• _WORK ORDER_:
Retype, word for word, every line of the records below starting at the one that contains "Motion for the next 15" and ending at the one that contains "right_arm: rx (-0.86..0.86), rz"; include both of those lines and nothing more.

[[ DATA RECORDS, beginning ]]

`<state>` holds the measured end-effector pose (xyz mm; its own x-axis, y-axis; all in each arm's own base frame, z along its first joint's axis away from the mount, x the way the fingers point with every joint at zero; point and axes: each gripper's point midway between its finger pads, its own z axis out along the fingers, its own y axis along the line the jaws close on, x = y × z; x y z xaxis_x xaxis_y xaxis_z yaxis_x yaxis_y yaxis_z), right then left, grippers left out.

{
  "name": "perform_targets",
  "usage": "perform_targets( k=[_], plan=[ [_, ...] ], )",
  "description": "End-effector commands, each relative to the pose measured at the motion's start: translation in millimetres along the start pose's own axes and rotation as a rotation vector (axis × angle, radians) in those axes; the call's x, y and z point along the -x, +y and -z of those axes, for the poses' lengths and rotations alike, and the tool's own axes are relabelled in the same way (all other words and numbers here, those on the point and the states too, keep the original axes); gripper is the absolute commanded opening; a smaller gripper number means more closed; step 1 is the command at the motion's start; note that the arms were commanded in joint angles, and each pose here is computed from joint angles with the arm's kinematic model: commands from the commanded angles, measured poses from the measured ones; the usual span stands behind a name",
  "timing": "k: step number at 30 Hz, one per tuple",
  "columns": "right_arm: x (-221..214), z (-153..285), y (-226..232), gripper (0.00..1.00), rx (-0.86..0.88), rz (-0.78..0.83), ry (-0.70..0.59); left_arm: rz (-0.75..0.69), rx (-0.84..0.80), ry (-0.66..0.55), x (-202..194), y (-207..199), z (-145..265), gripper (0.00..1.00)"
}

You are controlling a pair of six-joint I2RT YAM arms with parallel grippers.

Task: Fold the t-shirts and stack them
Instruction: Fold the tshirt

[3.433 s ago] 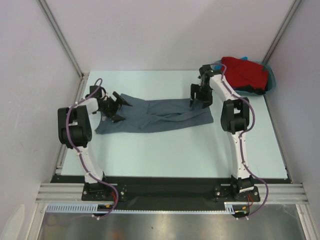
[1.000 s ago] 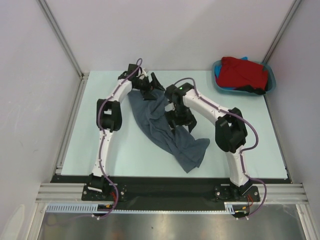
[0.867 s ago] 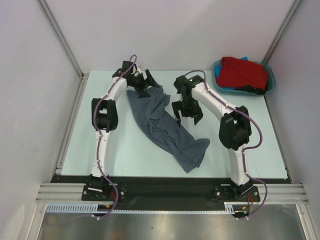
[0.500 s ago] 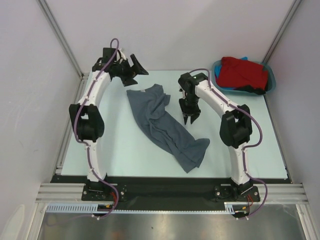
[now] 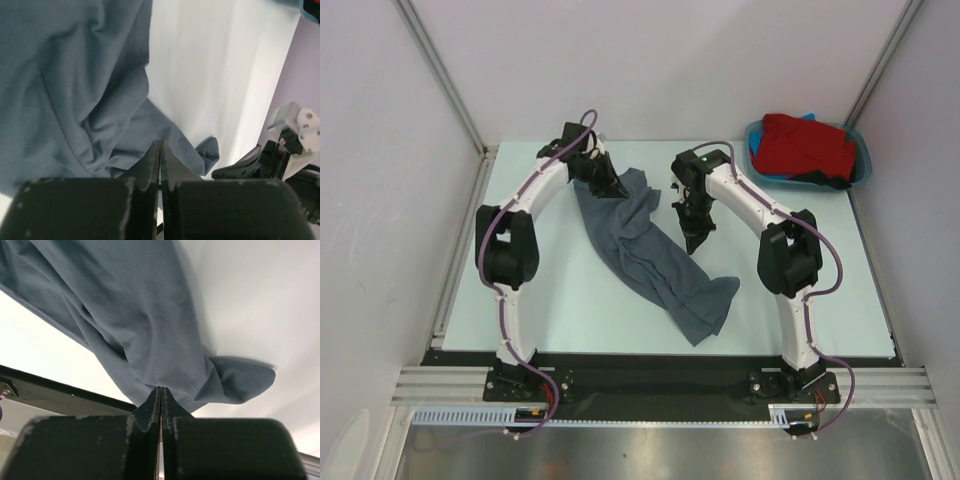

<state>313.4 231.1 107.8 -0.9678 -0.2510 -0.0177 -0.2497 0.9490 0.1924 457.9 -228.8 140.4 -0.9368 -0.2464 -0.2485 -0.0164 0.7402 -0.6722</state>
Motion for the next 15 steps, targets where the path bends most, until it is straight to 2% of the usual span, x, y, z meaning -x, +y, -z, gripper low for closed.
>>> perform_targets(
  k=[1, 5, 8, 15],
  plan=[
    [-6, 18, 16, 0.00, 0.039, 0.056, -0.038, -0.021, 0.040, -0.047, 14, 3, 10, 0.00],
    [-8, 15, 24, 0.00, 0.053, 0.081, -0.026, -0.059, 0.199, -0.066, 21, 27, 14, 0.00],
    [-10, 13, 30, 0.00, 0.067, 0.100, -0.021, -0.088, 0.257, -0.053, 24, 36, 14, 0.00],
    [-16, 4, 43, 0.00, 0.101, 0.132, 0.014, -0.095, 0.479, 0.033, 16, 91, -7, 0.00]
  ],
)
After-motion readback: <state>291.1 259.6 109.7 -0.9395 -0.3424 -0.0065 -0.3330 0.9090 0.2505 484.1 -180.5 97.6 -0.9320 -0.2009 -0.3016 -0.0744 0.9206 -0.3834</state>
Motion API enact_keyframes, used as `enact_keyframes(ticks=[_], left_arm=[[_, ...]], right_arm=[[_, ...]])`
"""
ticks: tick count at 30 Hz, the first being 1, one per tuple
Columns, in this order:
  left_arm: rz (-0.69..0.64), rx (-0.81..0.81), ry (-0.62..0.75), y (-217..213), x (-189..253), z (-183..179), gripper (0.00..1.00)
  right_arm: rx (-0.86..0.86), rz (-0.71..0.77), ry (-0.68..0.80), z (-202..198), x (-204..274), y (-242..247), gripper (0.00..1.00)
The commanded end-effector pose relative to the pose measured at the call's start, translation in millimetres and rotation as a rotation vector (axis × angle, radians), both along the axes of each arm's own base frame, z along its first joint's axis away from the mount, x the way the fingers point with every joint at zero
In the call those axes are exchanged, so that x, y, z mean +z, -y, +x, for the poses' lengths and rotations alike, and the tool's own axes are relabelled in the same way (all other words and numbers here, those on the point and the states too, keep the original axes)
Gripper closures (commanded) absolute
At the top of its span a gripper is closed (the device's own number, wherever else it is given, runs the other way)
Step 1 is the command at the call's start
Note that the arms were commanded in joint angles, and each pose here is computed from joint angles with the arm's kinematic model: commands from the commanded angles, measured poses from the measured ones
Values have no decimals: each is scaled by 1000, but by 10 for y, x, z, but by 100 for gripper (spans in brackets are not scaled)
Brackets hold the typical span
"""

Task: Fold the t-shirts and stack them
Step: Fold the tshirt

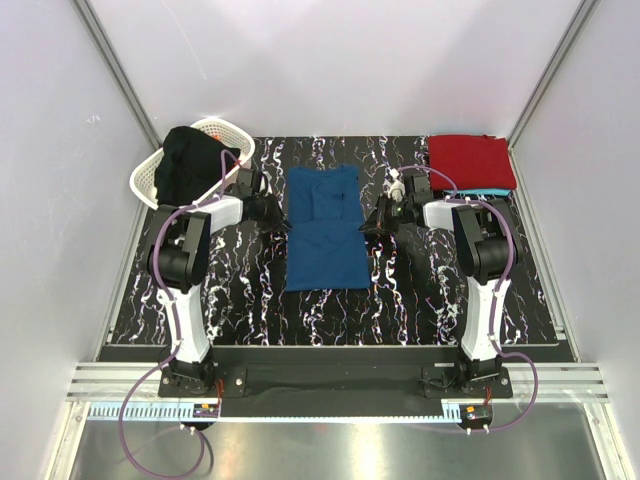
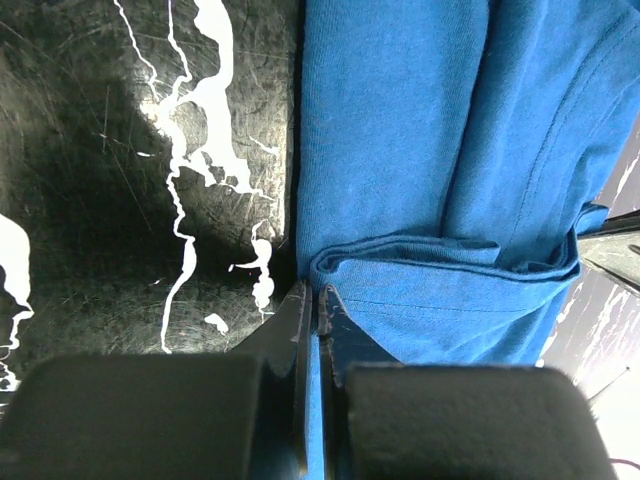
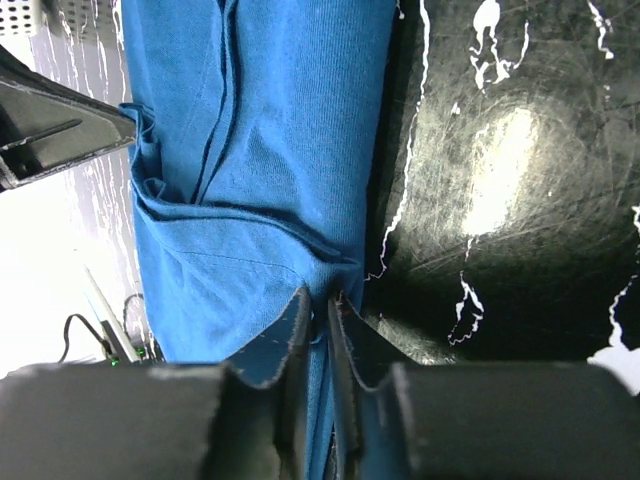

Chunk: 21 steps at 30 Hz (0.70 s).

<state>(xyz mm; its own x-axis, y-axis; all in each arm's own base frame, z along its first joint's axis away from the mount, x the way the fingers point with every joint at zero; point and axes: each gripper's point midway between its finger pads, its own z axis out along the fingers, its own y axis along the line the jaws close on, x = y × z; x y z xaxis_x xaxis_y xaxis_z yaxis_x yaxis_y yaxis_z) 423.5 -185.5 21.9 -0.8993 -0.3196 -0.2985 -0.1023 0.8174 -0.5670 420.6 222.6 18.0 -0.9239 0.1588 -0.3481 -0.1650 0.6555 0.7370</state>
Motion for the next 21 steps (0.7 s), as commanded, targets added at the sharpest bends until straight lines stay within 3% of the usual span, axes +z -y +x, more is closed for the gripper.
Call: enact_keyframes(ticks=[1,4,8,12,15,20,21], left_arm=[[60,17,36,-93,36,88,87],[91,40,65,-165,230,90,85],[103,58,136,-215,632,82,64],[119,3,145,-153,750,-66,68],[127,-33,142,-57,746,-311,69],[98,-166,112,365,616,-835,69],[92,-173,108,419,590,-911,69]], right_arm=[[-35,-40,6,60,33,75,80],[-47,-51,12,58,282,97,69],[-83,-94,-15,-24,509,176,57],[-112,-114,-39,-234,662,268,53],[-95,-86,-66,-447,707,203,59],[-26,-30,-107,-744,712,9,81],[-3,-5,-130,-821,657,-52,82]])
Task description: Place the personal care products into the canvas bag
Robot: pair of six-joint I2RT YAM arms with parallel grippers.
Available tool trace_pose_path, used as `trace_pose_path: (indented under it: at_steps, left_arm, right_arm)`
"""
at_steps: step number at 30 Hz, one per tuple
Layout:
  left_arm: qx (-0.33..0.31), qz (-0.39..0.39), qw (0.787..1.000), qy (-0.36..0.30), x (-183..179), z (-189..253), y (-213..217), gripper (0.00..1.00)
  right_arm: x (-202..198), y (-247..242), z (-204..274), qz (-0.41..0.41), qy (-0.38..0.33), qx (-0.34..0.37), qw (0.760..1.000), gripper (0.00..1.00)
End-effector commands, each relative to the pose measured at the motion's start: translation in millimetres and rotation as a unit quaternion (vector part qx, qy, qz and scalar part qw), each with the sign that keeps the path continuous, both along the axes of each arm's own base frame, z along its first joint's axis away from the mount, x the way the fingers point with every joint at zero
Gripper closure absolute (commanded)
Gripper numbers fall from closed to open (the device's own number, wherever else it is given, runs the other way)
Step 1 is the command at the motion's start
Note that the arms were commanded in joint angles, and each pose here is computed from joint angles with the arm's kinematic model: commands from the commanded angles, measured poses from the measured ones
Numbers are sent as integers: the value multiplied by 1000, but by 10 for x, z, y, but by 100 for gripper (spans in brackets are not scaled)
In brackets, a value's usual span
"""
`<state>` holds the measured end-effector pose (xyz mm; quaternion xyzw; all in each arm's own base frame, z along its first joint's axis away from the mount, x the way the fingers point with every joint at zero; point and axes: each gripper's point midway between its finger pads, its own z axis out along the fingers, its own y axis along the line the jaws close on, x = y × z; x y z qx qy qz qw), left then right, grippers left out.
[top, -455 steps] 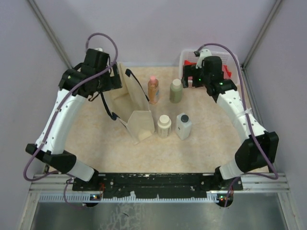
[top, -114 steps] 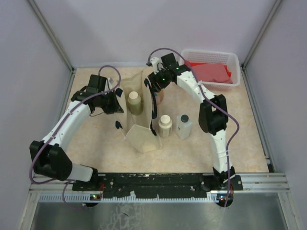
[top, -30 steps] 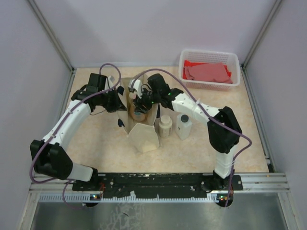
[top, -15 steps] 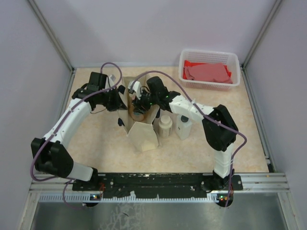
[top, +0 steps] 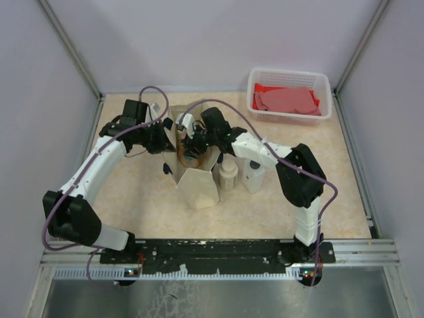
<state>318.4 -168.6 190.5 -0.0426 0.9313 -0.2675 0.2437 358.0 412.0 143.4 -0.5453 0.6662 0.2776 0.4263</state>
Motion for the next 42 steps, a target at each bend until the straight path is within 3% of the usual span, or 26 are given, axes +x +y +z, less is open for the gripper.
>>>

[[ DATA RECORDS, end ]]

• _EXERCISE SOLUTION_:
Motion for the next 15 steps, targets where the path bends most, until it is straight to 2% of the usual span, x, y, z meaning -x, +y, -z, gripper low for closed.
>>> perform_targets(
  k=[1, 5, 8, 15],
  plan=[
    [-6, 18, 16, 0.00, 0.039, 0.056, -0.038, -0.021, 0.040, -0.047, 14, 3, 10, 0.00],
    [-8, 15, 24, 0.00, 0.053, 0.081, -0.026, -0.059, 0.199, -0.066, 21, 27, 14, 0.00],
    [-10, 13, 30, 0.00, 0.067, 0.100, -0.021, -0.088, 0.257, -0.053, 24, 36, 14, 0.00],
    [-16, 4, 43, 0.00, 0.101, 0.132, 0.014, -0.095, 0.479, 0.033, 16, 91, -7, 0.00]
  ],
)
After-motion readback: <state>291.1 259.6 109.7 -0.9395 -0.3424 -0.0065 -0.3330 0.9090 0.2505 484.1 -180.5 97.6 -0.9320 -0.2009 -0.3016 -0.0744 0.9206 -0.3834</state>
Motion API enact_keyframes, used as `enact_keyframes(ticks=[_], left_arm=[[_, ...]], right_arm=[[_, ...]])`
"""
ticks: tick count at 30 Hz, the first being 1, one per tuple
Columns, in this order:
  left_arm: rz (-0.69..0.64), rx (-0.81..0.81), ry (-0.62..0.75), y (-217..213), x (-189..253), z (-183..179), gripper (0.00..1.00)
  right_arm: rx (-0.86..0.86), rz (-0.71..0.77), ry (-0.68..0.80), z (-202..198), x (-204..274), y (-242..247), gripper (0.00..1.00)

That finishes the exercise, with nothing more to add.